** Activity **
In the material below, find every line containing "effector" and copy that line.

....................

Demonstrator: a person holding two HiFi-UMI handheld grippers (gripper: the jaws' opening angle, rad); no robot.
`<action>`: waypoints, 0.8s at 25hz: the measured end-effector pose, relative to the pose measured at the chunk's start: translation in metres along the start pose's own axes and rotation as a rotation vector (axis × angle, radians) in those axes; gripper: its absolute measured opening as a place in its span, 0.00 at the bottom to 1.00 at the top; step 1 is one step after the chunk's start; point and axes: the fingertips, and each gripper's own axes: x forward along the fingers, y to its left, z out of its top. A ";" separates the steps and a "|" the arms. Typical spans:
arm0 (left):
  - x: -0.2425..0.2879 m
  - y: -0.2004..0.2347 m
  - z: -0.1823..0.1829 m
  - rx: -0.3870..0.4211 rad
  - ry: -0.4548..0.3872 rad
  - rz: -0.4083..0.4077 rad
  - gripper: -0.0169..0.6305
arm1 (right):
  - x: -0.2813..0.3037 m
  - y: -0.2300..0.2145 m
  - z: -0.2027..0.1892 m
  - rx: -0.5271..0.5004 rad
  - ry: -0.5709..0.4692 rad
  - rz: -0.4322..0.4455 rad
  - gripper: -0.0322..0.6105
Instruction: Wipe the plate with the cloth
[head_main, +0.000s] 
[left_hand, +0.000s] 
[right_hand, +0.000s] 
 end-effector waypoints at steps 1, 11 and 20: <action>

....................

** Result below **
`<action>`: waypoints, 0.8s at 25hz: the measured end-effector pose, relative to the pose measured at the chunk's start: translation in metres along the start pose's own axes and rotation as a rotation vector (axis × angle, radians) in those axes; gripper: its absolute measured opening as a place in its span, 0.00 at the bottom to 1.00 at the top; step 1 is one step after the chunk's start; point and axes: the fingertips, and each gripper's own axes: x forward along the fingers, y to its left, z out of its top. A ";" separates the steps and a "|" the arms. Typical spans:
 end-effector waypoints at steps 1, 11 and 20: <action>

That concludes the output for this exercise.